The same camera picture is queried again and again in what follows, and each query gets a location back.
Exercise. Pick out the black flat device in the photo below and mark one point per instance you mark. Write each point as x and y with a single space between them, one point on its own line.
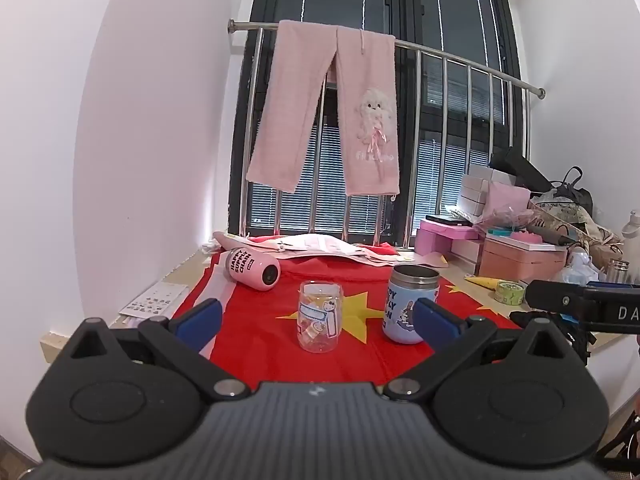
446 220

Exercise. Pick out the black framed window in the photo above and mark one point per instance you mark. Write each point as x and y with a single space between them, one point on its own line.
450 10

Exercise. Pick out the yellow tube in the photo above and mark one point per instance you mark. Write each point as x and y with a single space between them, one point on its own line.
484 281

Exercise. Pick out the patterned tote bag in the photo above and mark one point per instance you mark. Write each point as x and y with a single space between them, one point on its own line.
590 230

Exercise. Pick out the pink printed cup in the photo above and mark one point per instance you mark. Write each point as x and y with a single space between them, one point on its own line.
247 267

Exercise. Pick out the white paper pile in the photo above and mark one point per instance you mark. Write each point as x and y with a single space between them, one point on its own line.
320 245

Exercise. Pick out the metal window railing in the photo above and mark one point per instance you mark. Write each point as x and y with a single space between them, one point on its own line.
445 55

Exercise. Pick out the black handbag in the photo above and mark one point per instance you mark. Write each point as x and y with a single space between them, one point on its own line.
575 192

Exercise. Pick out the blue cartoon cup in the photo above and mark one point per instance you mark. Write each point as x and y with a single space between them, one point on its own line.
404 305

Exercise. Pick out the large pink box white lid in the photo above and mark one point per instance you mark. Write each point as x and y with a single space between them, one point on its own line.
520 260

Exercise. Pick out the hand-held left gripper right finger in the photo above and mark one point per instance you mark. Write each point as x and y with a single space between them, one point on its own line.
436 322

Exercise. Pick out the small glass jar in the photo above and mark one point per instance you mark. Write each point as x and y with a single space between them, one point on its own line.
618 271

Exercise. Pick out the pink paper bag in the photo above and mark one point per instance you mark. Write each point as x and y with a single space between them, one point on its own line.
507 200

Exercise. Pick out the white sticker sheet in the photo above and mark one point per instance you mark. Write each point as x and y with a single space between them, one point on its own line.
155 300

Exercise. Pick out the green tape roll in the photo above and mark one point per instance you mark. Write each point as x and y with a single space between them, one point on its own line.
509 293

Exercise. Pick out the black box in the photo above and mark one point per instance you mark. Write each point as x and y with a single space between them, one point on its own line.
520 165

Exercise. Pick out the clear glass cup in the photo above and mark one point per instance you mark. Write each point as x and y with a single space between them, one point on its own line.
320 317

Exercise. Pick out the white plastic bag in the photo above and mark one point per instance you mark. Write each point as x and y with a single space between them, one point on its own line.
580 267

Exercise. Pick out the pink fluffy pants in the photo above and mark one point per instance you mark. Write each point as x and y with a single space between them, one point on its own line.
372 110

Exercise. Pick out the stack of white boxes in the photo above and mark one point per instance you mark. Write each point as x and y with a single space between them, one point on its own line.
475 192

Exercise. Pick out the black hair tool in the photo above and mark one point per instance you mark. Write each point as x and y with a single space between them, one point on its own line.
547 235

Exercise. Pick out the white bottle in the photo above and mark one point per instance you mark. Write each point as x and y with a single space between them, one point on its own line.
632 240

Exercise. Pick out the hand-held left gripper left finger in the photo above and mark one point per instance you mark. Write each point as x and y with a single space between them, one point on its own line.
199 319

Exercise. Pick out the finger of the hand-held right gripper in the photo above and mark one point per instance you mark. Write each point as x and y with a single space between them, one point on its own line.
575 324
552 294

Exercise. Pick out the small pink box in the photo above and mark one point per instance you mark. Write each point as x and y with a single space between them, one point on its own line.
440 240

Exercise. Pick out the red starred flag cloth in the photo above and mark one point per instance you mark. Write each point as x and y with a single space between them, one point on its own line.
320 270

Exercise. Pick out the beige box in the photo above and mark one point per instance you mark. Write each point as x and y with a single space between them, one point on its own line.
467 251

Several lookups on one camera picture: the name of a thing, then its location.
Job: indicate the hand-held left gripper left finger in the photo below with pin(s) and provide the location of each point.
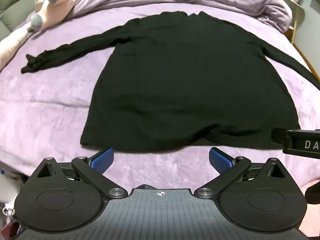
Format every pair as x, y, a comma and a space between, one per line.
102, 160

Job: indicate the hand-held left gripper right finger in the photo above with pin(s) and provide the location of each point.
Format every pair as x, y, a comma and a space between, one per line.
220, 160

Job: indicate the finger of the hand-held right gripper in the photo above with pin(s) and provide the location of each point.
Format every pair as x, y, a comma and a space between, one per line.
277, 136

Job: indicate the black long-sleeved shirt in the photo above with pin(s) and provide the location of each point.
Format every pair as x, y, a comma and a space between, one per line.
187, 80

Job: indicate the dark cloth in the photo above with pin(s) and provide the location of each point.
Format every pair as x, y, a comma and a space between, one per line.
313, 192

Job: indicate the purple bed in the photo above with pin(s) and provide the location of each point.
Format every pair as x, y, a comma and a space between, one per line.
50, 105

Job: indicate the white yellow-legged side table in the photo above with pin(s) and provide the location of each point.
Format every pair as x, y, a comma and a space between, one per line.
298, 15

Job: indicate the pink plush toy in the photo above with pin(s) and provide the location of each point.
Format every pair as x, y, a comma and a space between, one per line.
57, 5

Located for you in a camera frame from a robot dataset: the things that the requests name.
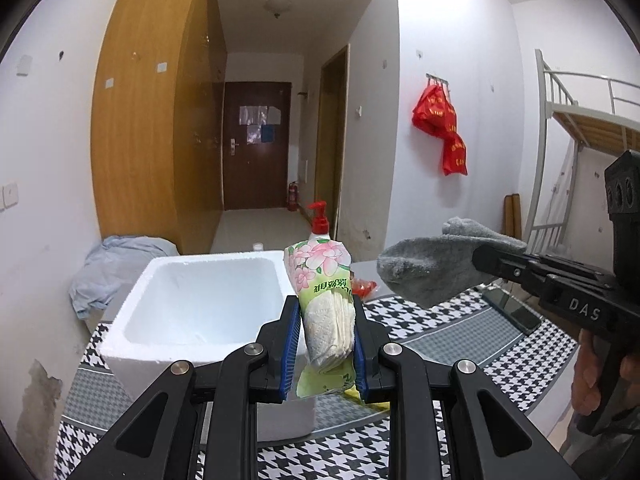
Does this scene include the white bunk bed frame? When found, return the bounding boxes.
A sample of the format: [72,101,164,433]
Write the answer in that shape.
[522,49,640,261]

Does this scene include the light blue crumpled cloth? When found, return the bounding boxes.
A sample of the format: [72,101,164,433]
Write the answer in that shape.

——

> Task details
Repeat, without pictures, exactly the lines of the data above from the one containing "Exercise. Pick out the red" through the one containing "Job: indicate the finger", including both and adding nothing.

> Response area
Exercise. Pick out the red starred flag cloth in the photo above and mark one point per instance you mark. Write each point as x and y with a single space between them, one point on its own line.
320 270

Exercise. Pick out the beige box in the photo above and mark one point per instance you mark. Write each point as x and y with a single space between them, one point on its own line.
467 251

Several lookups on one camera picture: the name of a thing, then its location.
Job: indicate the hand-held left gripper left finger in the photo below with pin(s) and provide the location of each point.
Format every pair as x, y, a comma and a space between, one per line.
102, 160

Job: indicate the hand-held left gripper right finger in the photo above with pin(s) and provide the location of each point.
Format every pair as x, y, a comma and a space between, one per line.
220, 160

Job: indicate the finger of the hand-held right gripper in the photo above with pin(s) and provide the location of each point.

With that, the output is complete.